### Task to complete
Filter the entries for the string "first". Copy each line that has it.

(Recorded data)

···

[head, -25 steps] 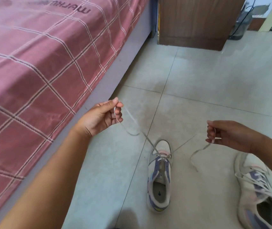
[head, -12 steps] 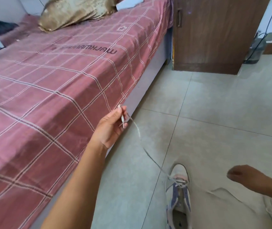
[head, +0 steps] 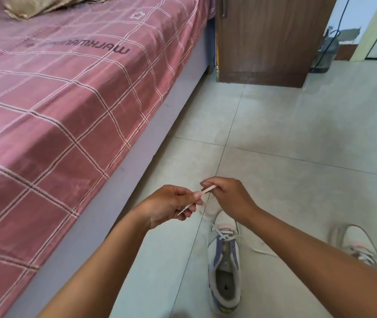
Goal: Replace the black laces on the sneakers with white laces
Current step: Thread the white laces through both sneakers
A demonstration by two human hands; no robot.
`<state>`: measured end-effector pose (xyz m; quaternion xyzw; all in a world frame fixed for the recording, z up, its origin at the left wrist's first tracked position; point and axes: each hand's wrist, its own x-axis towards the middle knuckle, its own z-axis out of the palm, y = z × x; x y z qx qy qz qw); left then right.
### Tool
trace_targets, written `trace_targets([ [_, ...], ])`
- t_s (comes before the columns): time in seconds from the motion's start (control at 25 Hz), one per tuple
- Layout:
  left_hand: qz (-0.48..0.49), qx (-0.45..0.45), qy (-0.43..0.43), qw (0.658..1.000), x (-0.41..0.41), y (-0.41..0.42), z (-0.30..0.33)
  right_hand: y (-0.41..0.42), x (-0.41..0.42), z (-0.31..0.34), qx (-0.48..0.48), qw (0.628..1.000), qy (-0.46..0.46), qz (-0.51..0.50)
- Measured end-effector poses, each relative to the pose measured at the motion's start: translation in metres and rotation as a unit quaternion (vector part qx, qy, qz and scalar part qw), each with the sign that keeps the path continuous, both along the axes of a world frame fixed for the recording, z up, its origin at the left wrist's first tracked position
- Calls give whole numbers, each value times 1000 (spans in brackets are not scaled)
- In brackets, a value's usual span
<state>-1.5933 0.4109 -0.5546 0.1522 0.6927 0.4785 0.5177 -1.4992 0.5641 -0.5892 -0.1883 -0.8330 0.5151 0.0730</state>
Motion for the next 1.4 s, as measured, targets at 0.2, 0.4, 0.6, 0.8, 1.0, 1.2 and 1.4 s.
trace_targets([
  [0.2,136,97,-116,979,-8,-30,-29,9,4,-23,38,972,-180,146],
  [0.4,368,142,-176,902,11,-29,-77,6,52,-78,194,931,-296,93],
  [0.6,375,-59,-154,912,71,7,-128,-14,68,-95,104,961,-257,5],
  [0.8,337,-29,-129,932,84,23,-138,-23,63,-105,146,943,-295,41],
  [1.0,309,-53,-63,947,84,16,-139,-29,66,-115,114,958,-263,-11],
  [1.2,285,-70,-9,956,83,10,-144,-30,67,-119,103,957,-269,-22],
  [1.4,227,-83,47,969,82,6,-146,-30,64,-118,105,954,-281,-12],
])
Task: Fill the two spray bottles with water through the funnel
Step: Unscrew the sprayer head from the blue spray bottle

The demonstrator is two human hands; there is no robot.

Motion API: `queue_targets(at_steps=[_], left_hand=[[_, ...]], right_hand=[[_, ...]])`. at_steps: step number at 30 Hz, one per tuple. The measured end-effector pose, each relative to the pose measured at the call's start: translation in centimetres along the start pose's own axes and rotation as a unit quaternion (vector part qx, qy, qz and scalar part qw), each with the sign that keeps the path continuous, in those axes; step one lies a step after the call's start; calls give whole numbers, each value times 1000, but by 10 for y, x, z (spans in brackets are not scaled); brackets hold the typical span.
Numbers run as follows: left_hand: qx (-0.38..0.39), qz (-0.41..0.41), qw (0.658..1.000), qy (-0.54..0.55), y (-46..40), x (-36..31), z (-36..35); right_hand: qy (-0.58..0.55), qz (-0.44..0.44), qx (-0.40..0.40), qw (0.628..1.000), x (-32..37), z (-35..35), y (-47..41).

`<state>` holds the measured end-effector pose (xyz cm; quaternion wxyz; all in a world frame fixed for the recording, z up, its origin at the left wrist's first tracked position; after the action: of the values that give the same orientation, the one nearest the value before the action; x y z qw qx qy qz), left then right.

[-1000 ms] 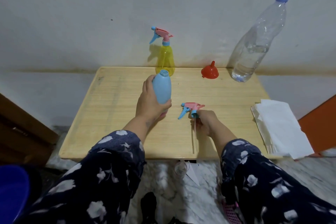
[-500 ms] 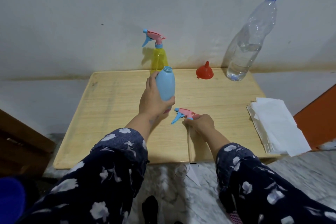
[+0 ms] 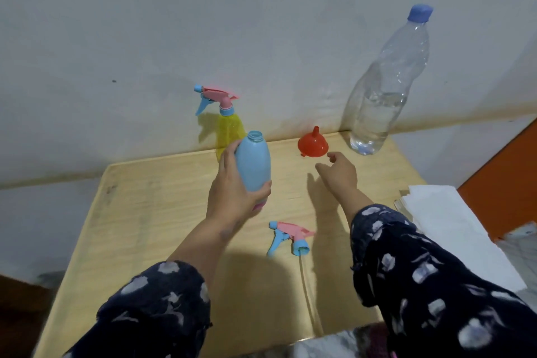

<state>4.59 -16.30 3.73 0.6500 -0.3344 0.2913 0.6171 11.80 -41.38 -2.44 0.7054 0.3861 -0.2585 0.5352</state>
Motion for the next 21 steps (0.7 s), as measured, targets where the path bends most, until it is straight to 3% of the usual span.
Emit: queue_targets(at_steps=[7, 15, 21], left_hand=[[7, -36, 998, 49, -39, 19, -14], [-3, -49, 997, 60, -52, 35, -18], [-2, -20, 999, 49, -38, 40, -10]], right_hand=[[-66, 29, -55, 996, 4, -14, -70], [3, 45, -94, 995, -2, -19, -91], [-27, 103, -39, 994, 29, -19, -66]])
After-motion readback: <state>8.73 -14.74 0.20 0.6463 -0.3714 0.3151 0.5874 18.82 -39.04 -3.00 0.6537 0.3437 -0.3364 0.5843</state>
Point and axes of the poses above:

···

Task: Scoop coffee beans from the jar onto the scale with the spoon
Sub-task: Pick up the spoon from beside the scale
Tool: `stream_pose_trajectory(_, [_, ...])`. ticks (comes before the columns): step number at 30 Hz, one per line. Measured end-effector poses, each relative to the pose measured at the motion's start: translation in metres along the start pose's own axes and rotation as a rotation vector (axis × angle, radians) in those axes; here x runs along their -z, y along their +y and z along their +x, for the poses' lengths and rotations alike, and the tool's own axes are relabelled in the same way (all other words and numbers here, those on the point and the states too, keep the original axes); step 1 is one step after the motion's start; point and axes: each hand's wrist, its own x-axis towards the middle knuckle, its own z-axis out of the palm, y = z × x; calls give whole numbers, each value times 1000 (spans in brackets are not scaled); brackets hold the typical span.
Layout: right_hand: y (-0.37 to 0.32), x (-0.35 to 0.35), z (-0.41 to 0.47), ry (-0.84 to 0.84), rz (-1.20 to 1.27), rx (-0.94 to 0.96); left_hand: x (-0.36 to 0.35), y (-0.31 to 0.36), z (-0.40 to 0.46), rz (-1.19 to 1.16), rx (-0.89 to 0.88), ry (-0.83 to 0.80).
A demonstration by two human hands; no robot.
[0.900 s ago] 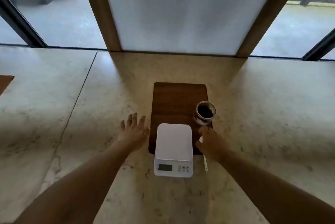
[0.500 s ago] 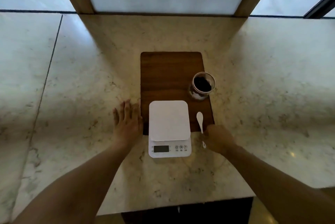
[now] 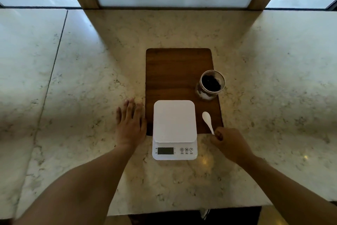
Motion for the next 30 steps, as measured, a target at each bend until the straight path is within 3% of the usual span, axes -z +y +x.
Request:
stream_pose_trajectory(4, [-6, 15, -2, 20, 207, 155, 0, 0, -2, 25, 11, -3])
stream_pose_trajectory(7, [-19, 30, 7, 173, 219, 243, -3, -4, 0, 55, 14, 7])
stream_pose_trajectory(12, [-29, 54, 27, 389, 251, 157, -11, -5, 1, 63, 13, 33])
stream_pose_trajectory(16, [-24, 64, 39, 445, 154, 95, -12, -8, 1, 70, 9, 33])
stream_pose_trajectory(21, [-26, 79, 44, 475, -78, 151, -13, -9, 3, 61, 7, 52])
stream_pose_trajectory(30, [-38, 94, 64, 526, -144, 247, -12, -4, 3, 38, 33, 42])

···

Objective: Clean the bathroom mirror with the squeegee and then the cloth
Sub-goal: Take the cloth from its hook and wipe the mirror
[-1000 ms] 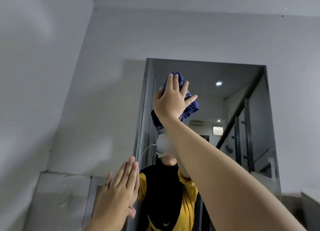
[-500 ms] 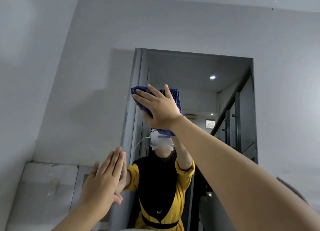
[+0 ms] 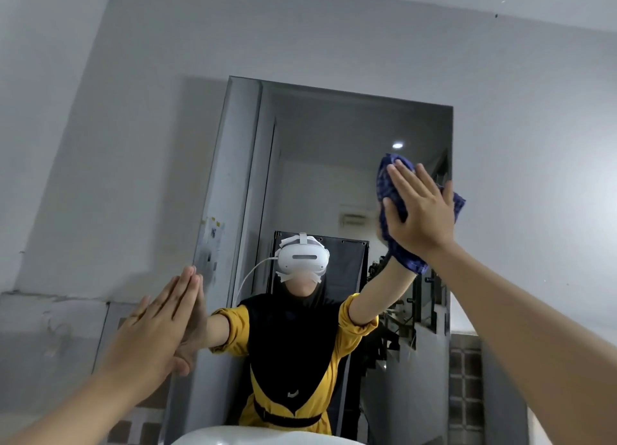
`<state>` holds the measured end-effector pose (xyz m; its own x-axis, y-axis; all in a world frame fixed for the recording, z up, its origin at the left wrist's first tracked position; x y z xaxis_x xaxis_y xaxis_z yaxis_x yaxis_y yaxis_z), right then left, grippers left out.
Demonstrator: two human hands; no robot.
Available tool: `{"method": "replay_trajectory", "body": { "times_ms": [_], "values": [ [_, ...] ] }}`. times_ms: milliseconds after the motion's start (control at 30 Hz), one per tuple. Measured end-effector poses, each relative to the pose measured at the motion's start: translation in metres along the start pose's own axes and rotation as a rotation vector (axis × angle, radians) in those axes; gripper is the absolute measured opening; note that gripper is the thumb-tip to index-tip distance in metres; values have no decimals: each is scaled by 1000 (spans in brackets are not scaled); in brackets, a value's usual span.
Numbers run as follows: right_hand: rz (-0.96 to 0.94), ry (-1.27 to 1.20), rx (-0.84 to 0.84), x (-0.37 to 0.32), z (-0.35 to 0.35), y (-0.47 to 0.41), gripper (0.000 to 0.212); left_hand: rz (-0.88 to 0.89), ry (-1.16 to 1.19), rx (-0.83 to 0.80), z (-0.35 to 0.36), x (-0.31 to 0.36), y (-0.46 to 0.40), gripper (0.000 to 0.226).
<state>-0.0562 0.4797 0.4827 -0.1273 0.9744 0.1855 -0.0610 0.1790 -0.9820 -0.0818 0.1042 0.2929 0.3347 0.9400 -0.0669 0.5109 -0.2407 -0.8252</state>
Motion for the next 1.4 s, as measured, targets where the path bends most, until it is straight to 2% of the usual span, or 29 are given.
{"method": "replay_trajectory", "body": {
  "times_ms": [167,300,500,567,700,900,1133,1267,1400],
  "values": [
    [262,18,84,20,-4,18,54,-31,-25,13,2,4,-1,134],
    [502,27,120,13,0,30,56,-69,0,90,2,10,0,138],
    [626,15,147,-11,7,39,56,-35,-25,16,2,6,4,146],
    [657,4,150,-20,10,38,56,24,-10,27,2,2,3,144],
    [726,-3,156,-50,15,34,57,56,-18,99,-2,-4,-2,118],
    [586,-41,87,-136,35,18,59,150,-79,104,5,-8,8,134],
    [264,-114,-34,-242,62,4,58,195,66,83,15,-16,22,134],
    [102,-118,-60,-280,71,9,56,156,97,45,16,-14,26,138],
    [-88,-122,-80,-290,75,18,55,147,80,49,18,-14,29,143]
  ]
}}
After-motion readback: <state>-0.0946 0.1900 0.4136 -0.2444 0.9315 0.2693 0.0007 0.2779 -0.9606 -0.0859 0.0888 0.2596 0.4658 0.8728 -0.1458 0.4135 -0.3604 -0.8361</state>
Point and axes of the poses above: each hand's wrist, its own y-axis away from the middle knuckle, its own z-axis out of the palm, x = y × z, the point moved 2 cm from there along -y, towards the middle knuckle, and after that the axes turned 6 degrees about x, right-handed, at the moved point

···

### Worked solution
`<state>`: measured end-effector pose (xyz m; quaternion xyzw; all in a world frame fixed for the recording, z up, its origin at the left wrist's first tracked position; point and axes: each hand's wrist, its own x-axis towards the middle knuckle, its own z-axis out of the palm, y = z × x; x y z qx qy qz qw); left then right.
- Measured end-effector poses, each relative to the pose measured at the motion's start: translation in metres and rotation as a unit quaternion (vector part qx, qy, qz and scalar part qw), each with the sign that keeps the path continuous, both along the axes of a world frame fixed for the recording, z up, its origin at the left wrist's first tracked position
`<state>` holds the measured end-effector pose (xyz cm; quaternion wxyz; all in a world frame fixed for the recording, z up, its origin at the left wrist's first tracked position; after the action: of the values that give the same orientation, the one nearest the value before the action; x y z qw qx qy qz), left then right.
`<state>` holds the measured end-effector pose (xyz m; its own x-axis, y-axis; all in a world frame fixed for the recording, z up, its origin at the left wrist's first tracked position; x y z xaxis_x xaxis_y xaxis_z yaxis_x yaxis_y yaxis_z), right then left, grippers left out.

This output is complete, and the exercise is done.